### INFORMATION PROVIDED:

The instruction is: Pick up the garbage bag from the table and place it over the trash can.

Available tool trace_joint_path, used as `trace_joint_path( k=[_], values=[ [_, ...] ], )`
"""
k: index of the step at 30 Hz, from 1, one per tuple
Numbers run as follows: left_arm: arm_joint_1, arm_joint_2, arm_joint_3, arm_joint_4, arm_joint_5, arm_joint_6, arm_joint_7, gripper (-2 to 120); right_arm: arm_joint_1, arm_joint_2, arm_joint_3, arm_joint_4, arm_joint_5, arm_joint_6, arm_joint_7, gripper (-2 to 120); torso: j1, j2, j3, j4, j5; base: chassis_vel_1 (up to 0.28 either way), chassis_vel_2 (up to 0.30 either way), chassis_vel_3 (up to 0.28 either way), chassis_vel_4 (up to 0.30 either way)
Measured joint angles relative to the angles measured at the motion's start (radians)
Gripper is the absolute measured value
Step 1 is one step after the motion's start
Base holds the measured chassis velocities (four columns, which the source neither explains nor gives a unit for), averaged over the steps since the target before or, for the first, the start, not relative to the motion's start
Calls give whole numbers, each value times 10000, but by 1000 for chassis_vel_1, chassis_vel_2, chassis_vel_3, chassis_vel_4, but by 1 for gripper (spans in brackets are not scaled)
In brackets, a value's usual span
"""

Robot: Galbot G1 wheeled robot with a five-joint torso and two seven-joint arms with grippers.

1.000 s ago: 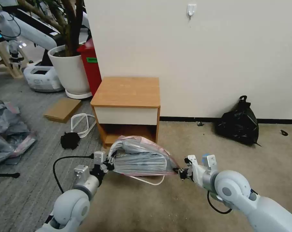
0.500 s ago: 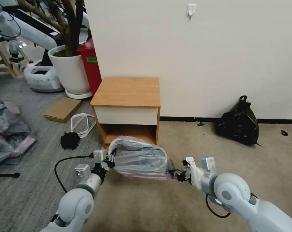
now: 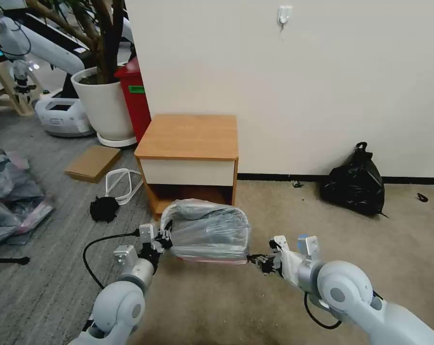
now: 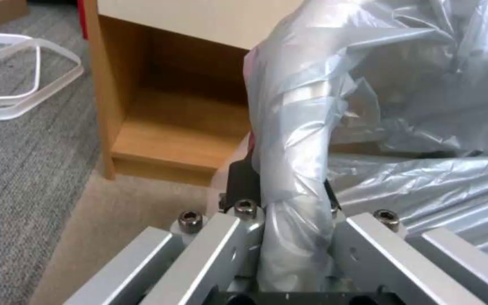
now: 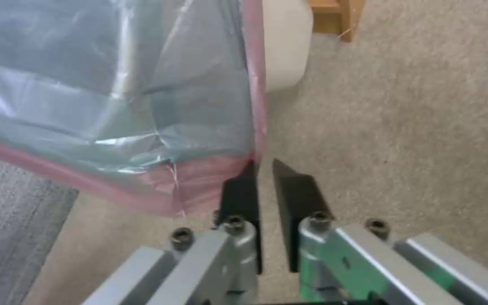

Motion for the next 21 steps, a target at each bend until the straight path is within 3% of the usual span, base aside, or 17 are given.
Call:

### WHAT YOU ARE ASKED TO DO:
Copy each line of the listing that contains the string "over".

### EXERCISE OUTPUT:
The instruction is: Pick up the garbage bag from the table and place it over the trash can.
Base holds the measured chassis velocities (four columns, which the source neither explains nor gives a unit for), averaged over the steps since the target before or, for the first, the start, not relative to the motion's start

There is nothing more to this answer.